Sarah Peverley and Chloe Middleton-Metcalfe, who researched the origins of the legend, have noted parallels with other mermaid stories from Cornwall, Wales, Scotland, and the Isle of Man, and have suggested that the prophetic reference to Jackdaw's Well and the egg-broth motif (which is omitted in most later retellings of the legend) indicate that the tale emerged in a much earlier period, perhaps the eighteenth century, when superstitions connecting “eggs, witches, mermaids, and maritime culture were far better known”.

=== Jackdaw's Well ===
Jackdaw's Well was a key water source for the village, containing minerals with curative and preservative properties. It was still in use in the 1890s, but by the time that Robert Brown recounted the legend in 1924 it had been destroyed by a landslide caused by coastal erosion.

=== Egg-Broth ===
Egg-broth, or the water in which eggs have been boiled, features in a number of folktales, where it is used to reveal changelings. From the sixteenth century onwards, folklore throughout the British Isles, Ireland and Western Europe also presents witches boiling eggs to create storms at sea and using eggshells as vehicles for sea travel.

=== Meteorological and Economic Change ===
Peverley and Middleton-Metcalfe propose that the Staithes legend arose in response to a series of storms that floods Staithes from the eighteenth to the nineteenth century causing great destruction of property and life. Local newspapers record the sea destroying buildings in the village from as early as September 1766 and throughout the nineteenth century in 1812, 1830, 1844, and 1852.

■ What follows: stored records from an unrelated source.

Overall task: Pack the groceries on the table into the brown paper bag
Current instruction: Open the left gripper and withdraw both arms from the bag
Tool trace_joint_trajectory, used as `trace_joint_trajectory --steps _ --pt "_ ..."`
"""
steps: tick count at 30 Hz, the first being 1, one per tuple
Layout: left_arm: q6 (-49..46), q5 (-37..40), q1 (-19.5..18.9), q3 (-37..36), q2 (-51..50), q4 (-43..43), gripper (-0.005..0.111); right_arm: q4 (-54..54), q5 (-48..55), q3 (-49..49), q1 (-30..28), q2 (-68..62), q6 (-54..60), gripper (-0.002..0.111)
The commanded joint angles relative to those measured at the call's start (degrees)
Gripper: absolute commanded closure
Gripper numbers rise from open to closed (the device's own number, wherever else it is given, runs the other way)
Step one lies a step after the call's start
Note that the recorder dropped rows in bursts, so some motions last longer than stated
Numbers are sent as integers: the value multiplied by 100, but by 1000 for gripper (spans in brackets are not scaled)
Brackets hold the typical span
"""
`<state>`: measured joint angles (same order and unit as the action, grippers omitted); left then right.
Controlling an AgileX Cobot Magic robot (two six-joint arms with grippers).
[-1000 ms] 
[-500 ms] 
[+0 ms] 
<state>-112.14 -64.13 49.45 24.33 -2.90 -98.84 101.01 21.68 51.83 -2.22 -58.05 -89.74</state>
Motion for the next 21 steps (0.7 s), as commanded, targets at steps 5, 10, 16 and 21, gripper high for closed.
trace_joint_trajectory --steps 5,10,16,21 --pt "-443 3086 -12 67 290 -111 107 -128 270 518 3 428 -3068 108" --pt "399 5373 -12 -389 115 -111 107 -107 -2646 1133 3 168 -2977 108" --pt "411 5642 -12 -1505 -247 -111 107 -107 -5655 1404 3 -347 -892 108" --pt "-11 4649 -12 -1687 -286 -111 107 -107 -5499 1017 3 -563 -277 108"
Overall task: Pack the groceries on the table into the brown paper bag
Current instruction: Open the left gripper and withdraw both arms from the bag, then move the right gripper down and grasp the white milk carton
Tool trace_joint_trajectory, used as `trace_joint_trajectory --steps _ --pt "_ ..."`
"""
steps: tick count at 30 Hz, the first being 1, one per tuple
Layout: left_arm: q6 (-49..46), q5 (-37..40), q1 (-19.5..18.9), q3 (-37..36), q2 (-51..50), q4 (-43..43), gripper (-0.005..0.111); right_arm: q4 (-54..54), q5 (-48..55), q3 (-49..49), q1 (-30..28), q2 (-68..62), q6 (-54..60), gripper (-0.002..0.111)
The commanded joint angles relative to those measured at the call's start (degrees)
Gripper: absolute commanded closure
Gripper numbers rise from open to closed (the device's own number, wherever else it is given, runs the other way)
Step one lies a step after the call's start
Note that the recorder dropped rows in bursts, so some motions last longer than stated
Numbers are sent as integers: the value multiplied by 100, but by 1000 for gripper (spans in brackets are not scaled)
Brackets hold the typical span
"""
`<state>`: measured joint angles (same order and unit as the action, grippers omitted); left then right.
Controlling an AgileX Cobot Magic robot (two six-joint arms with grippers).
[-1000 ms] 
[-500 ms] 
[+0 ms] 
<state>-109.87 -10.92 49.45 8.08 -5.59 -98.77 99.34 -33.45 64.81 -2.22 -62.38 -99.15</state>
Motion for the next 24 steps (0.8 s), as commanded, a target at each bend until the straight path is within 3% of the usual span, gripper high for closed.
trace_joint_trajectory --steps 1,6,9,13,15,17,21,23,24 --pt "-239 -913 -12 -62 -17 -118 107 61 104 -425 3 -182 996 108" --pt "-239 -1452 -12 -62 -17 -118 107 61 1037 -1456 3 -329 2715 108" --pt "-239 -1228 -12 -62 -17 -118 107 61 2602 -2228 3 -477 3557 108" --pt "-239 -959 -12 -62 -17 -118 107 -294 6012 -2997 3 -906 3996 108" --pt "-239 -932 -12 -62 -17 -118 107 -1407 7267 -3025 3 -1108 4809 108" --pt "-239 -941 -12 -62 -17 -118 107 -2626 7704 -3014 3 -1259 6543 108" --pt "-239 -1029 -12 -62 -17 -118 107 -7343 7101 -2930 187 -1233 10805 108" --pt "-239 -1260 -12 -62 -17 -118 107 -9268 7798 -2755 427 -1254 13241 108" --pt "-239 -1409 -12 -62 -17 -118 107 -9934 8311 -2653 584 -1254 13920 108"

Robert Brown's 1924 account of the mermaids can similarly be situated against the social, meteorological and economic problems that Staithes encountered in the late nineteenth and early twentieth centuries. At this time, the frequent loss of life at sea and flooding that affected the village also coincided with the decline of Staithes' fishing industry and proposals to build a breakwater to protect the fishing community.

== The Mermaids in Art ==
Staithes is now a popular tourist destination with a thriving art-scene and annual arts festival. Two examples of public art in the village currently reference the mermaid legend. A wooden sculpture by artist Steve Iredale is situated in the garden at the Staithes Arts and Crafts Centre and a painting of a mermaid resting against rocks can be found in Gun Gutter on The Staithes Illusion Trail, created by Trompe L’Oeil artist Paul Czainski.